As for measuring the actual air speed of your spray booth, a handheld anemometer from the meteorology and the sailing sport is probably the simplest solution.
In the February 1992 and December 2000 Fine Scale Models articles, it is stated that the OSHA recommendation is 100 to 200 feet per minute. I checked the official document but could not find the 200 feet per minute number anywhere. However, I do agree that OSHA states that 100 feet per minute is the minimum, and that a bit extra cannot be bad.
Using the webpage Spray booth design and fan selection by Klaus Raddatz (also published on Modelersite), you can calculate the drag of the exhaust ducting, that the fan has to fight against, and what reduces the air flow considerably.
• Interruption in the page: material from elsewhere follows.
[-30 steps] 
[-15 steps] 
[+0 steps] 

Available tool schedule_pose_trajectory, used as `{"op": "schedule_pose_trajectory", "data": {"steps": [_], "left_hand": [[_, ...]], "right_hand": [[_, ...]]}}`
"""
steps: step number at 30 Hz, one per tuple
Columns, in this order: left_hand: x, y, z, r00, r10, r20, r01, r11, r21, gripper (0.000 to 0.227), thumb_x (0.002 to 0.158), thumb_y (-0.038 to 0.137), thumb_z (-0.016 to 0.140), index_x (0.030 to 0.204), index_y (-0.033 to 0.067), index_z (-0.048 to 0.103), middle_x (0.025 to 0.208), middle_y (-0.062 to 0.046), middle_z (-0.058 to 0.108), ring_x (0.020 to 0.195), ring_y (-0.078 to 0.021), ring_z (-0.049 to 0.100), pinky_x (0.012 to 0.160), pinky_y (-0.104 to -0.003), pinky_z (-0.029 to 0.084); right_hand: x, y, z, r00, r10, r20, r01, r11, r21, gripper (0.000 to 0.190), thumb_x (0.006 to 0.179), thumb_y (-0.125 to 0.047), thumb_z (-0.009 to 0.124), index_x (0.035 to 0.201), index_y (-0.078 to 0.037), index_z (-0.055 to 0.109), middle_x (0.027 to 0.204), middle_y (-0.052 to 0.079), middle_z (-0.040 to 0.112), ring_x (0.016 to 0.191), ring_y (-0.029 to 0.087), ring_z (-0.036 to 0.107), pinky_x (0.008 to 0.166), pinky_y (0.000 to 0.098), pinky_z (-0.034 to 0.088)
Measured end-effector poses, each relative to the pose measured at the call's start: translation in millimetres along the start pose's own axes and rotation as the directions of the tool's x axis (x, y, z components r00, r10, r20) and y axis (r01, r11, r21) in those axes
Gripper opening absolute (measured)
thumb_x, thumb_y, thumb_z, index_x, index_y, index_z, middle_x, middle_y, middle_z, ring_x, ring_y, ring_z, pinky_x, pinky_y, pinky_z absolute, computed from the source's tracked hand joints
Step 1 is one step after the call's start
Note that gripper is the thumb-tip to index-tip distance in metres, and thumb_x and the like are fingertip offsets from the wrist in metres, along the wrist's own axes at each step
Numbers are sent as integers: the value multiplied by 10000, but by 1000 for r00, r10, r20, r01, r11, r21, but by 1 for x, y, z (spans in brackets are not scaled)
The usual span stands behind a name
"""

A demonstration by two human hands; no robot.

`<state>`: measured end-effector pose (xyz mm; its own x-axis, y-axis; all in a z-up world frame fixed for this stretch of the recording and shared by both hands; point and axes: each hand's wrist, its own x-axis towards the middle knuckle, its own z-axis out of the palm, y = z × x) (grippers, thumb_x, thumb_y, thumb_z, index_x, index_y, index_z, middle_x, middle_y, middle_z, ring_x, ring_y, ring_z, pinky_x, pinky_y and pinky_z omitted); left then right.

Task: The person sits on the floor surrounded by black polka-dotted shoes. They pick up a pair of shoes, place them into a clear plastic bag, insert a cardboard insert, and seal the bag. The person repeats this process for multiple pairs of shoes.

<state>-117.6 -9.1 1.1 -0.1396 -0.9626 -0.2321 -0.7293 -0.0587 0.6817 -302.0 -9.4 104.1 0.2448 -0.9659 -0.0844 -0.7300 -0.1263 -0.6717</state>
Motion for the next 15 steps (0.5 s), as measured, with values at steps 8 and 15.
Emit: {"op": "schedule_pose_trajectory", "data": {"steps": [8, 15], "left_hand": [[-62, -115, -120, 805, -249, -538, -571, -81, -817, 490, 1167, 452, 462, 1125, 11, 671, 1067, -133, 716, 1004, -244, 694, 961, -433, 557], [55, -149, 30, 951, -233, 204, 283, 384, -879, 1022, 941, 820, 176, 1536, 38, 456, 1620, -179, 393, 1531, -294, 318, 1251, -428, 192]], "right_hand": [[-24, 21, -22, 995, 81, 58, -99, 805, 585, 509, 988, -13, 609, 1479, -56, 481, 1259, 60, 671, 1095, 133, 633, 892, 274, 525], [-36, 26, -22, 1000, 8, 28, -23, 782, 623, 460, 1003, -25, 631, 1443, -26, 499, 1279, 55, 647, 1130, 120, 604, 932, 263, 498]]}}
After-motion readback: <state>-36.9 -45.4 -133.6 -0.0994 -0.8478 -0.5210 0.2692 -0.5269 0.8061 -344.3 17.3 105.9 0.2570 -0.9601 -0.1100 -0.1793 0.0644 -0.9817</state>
The drag is called 'static pressure', the overpressure required to overcome the drag.
I calculated the static pressure for my own set-up. It has 100 mm diameter flexible ducting, equaling the 4" ducting on the webpage. In its current, non-optimised layout, it has a 4.3' and a 1' straight section, plus six 90 degree turns. This gives a fictitious total length of 4.3' + 1' + 6 x 6' = 41.3', to be multiplied by 3 for the flexible ducting, making 124' effective length.
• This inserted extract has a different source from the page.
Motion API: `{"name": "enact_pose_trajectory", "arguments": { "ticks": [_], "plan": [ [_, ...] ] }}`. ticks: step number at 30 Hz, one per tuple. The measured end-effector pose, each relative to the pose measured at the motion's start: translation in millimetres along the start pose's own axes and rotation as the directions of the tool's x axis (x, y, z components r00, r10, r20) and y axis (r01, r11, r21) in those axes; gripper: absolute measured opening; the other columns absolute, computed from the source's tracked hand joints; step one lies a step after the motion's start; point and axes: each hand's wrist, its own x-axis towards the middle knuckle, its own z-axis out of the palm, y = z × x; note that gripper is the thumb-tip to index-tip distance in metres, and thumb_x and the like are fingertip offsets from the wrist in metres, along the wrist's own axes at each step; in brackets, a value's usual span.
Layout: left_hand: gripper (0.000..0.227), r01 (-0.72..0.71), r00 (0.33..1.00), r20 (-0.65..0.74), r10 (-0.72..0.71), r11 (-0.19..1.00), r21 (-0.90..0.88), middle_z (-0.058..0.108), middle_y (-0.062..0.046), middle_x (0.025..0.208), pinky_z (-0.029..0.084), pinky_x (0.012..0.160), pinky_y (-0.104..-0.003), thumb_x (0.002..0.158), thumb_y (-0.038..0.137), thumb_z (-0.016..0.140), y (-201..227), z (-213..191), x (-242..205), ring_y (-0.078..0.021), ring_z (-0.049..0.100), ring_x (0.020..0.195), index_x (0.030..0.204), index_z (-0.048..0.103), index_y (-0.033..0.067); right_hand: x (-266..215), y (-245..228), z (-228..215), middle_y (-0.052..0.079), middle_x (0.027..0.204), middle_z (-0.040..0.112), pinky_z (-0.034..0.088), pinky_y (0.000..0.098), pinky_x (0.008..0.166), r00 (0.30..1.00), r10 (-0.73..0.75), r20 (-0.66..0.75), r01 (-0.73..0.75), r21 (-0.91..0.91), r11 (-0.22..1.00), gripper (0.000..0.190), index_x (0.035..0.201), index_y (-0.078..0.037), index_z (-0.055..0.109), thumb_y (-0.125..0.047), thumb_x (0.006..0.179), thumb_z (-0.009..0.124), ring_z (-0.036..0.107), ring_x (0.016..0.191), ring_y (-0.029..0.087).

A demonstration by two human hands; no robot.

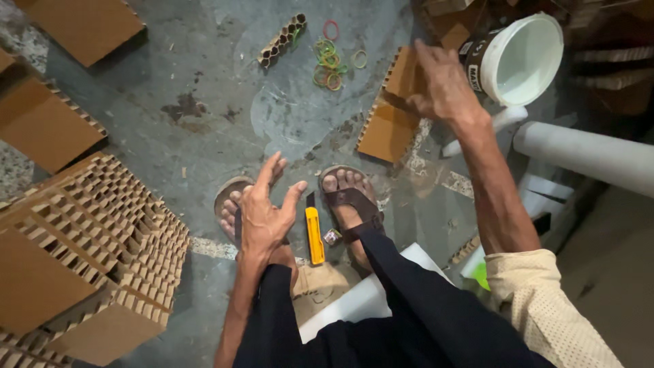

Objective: The person assembles small cardboard pieces into a structure by securing them with rubber bands. They then use a white cylindrical roller to apply a substance to the edges of the cardboard pieces.

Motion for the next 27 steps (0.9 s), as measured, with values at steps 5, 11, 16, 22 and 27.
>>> {"name": "enact_pose_trajectory", "arguments": {
  "ticks": [5, 11, 16, 22, 27],
  "plan": [
    [0.063, -0.028, 1.0, 0.0, 0.028, 0.999, -0.046, 0.071, -0.022, 0.127, 0.054, 0.103, -0.038, 0.087, 0.019, 0.079, -5.9, 8.4, 1.2, -0.0309, 0.071, 0.12, 0.142, 0.055, 0.0011, -2.1, -26.4, -12.7, 0.02, 0.11, 0.059, 0.05, 0.0495, 0.091, 0.991, 0.111, -0.08, -0.111, 0.002, 0.994, 0.078, 0.133, -0.003, 0.061, -0.022, 0.067, 0.098, 0.056, 0.103, 0.037],
    [0.082, -0.107, 0.99, 0.075, 0.116, 0.988, -0.113, 0.068, -0.021, 0.134, 0.051, 0.107, -0.038, 0.077, 0.026, 0.088, 17.7, -1.0, 7.1, -0.03, 0.067, 0.127, 0.147, 0.051, 0.004, -26.9, -94.0, -111.2, 0.014, 0.109, 0.076, 0.064, 0.0352, 0.074, 0.99, -0.078, 0.114, 0.021, 0.436, 0.9, 0.027, 0.099, -0.005, 0.057, -0.013, 0.084, 0.078, 0.076, 0.087, 0.023],
    [0.11, -0.528, 0.846, 0.029, 0.533, 0.844, -0.092, 0.039, -0.03, 0.154, 0.03, 0.117, -0.052, 0.06, 0.037, 0.095, 52.3, -17.0, 25.3, -0.0422, 0.036, 0.145, 0.15, 0.041, 0.0017, -34.7, -165.1, -163.1, 0.007, 0.1, 0.081, 0.061, 0.0301, 0.069, 0.943, -0.237, 0.235, 0.058, 0.585, 0.809, 0.043, 0.123, -0.005, 0.067, -0.006, 0.081, 0.074, 0.08, 0.076, 0.016],
    [0.055, -0.541, 0.832, 0.17, 0.528, 0.84, 0.041, 0.067, -0.014, 0.138, 0.047, 0.113, -0.048, 0.069, 0.004, 0.078, 42.1, -37.9, 26.3, -0.0346, 0.063, 0.132, 0.12, 0.06, 0.0108, -26.1, -167.5, -135.8, 0.009, 0.108, 0.08, 0.062, 0.0284, 0.075, 0.957, -0.291, 0.019, 0.194, 0.705, 0.682, 0.042, 0.122, -0.006, 0.071, -0.006, 0.081, 0.078, 0.08, 0.083, 0.013],
    [0.039, -0.361, 0.917, -0.078, 0.391, 0.898, 0.253, 0.075, -0.013, 0.109, 0.059, 0.073, -0.041, 0.084, 0.005, 0.076, 36.6, -39.6, 18.7, -0.0361, 0.074, 0.092, 0.12, 0.061, 0.0073, -28.7, -193.4, -78.1, 0.018, 0.128, 0.071, 0.063, 0.0368, 0.095, 0.926, -0.277, -0.255, 0.375, 0.563, 0.737, 0.051, 0.132, -0.001, 0.063, -0.003, 0.083, 0.078, 0.076, 0.109, 0.029]
  ]
}}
To achieve the required flow of 3.6 m3/min, as calculated above, Klaus Raddatz' static pressure table shows for 4" ducting and 125 CFM a static pressure of 0.84 inches H2O, per 100' of smooth duct. 0.84 H2O times 124'/100' makes 1.04 inches H2O. In SI units this is 26 mm H2O = 260 Pascal. You could conclude that a blower is required that has a flow of 3.6 m3/min at a static pressure of 260 Pascal. But that's not how it actually works, the correct procedure is shown below.
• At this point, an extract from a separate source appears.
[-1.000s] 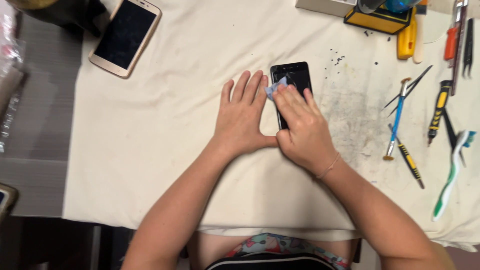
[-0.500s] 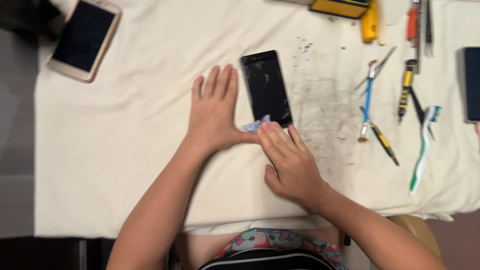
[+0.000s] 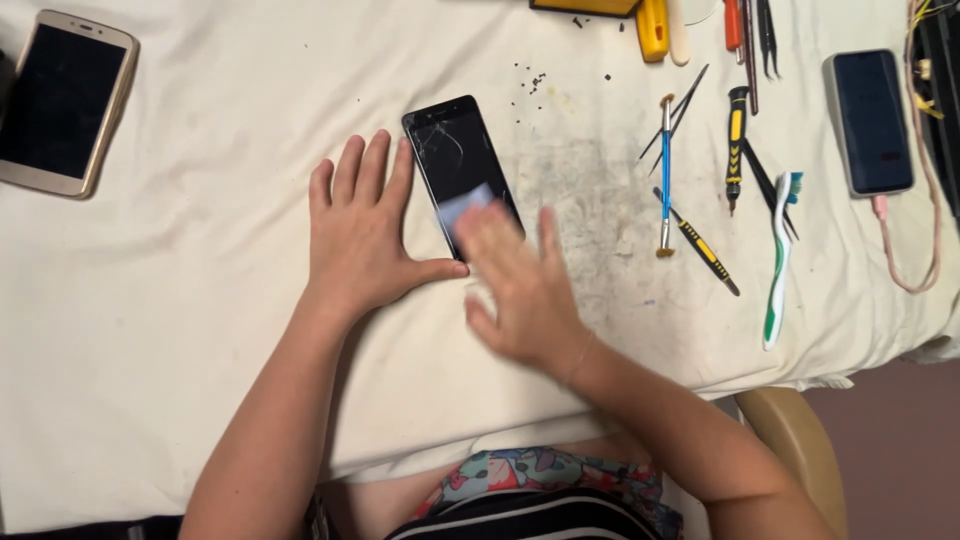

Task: The person cleans the screen of a black smartphone using a brush and a cloth. They then place the device aside and pick up a gold smartphone, followed by a black smartphone with a removable back cover. The person removes the back cover and uses a screwdriver to unscrew components from the device's interior.

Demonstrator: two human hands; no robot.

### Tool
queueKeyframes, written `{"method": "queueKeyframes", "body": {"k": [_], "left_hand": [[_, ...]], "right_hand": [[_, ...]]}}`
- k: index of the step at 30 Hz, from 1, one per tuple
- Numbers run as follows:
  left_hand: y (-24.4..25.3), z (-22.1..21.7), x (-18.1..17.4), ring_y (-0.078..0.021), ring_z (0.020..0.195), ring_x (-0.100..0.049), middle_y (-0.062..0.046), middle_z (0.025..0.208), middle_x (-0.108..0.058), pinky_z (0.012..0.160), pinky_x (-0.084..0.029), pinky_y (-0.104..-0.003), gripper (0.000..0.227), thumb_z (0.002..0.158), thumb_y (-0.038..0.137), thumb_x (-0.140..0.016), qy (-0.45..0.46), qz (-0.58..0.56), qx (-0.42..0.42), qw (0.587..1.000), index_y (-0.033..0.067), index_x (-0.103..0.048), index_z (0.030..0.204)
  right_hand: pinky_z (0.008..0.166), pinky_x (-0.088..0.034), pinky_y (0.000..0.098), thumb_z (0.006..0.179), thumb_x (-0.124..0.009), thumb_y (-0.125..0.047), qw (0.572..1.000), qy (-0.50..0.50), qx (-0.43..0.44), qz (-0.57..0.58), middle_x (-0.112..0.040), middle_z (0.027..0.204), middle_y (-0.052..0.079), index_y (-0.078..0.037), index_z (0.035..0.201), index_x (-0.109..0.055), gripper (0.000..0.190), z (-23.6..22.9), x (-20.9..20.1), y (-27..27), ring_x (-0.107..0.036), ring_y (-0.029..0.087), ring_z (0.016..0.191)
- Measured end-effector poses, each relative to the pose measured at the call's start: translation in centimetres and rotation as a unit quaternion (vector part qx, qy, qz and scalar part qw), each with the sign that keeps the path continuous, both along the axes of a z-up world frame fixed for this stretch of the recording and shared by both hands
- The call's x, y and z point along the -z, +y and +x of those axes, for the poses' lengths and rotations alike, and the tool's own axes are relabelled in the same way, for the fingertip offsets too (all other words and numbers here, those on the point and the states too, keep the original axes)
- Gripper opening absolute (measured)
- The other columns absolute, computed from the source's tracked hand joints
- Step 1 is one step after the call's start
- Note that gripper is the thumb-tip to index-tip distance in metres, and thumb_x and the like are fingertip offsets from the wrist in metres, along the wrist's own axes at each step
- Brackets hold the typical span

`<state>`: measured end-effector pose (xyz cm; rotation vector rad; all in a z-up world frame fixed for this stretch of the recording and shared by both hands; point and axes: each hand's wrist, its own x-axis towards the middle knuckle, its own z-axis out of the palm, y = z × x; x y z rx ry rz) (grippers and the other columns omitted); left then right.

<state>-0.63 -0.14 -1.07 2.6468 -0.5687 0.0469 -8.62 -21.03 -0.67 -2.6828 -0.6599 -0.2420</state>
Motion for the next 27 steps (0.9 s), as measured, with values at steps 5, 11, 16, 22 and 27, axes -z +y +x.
{"method": "queueKeyframes", "body": {"k": [5,11,16,22,27], "left_hand": [[0.2,0.4,-0.7,-0.0437,0.152,-0.023,-0.021,0.164,-0.034,0.121,-0.006,-0.060,0.144,0.053,0.092,-0.075,0.022,-0.002,0.001,1.000,0.0084,-0.033,0.162],[0.3,0.4,0.1,-0.0446,0.151,-0.028,-0.022,0.163,-0.036,0.120,-0.011,-0.061,0.142,0.052,0.091,-0.075,-0.009,0.002,0.002,1.000,0.0085,-0.036,0.161],[0.2,0.3,0.2,-0.0447,0.151,-0.027,-0.022,0.163,-0.036,0.121,-0.011,-0.062,0.142,0.053,0.090,-0.078,-0.009,-0.007,0.003,1.000,0.0080,-0.036,0.161],[0.2,0.4,0.2,-0.0441,0.152,-0.025,-0.022,0.164,-0.034,0.122,-0.008,-0.061,0.146,0.052,0.092,-0.078,0.004,-0.009,0.005,1.000,0.0099,-0.031,0.163],[0.3,0.4,0.5,-0.0417,0.153,-0.023,-0.020,0.167,-0.030,0.122,-0.011,-0.060,0.142,0.059,0.095,-0.073,-0.003,0.043,0.008,0.999,0.0101,-0.027,0.164]], "right_hand": [[0.121,-0.011,0.0659,0.079,-0.061,-0.033,1.000,-0.017,-0.014,-0.020,-0.054,0.154,0.017,-0.007,0.151,-0.053,0.077,-0.1,-0.2,-1.2,-0.047,0.031,0.146],[0.115,0.007,0.0747,0.078,-0.058,-0.035,1.000,-0.001,-0.007,-0.020,-0.045,0.162,0.013,-0.011,0.158,-0.044,0.085,0.0,-0.1,0.2,-0.038,0.029,0.152],[0.109,0.012,0.0776,0.088,-0.047,-0.032,0.998,-0.035,0.043,-0.038,-0.051,0.159,0.014,-0.009,0.158,-0.047,0.074,1.5,0.0,-1.9,-0.045,0.031,0.148],[0.107,0.015,0.0795,0.083,-0.053,-0.035,0.998,-0.002,0.038,-0.046,-0.051,0.159,0.009,-0.013,0.154,-0.051,0.074,-2.9,0.0,0.0,-0.040,0.032,0.151],[0.110,0.013,0.0790,0.098,-0.048,-0.028,0.995,-0.008,0.099,-0.025,-0.064,0.148,0.010,-0.011,0.148,-0.061,0.054,-1.7,-1.6,-1.8,-0.046,0.040,0.149]]}}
If I would optimise the ducting, by removing four of the 90 degree turns, and switch to smooth ducting, I would have a fictitious total length of 4.3' + 2 x 6' = 16.3'. Static pressure would drop to 16.3'/100' times 0.84 H2O, which makes 0.14 inches H2O (3.6 mm H2O, 36 Pascal), just 13% of the current value.
Note that one thing is missing in the static pressure analysis: the drag of the filter. I have no idea (yet) where to find that information.
I obtained a well-used 'Itho boxventilator MBX200', formerly used in a building to ventilate four small apartments. I found its flow graph, shown here:
A bit of work is required to calculate the actual flow resulting from my ducting. Firstly, the gridlines of the MBX200 graph are very weird, and they had to be replotted linearly, changing units from m3/hr to m3/min. Secondly, I had to rework the data from Klaus Raddatz' webpage for 100' of 4" ducting into an equation linking static pressure to flow, in SI units:
static pressure (Pascal) per 30.5 meters = 13.09 * flow^2 (m3/min) + 14.48 * flow (m3/min)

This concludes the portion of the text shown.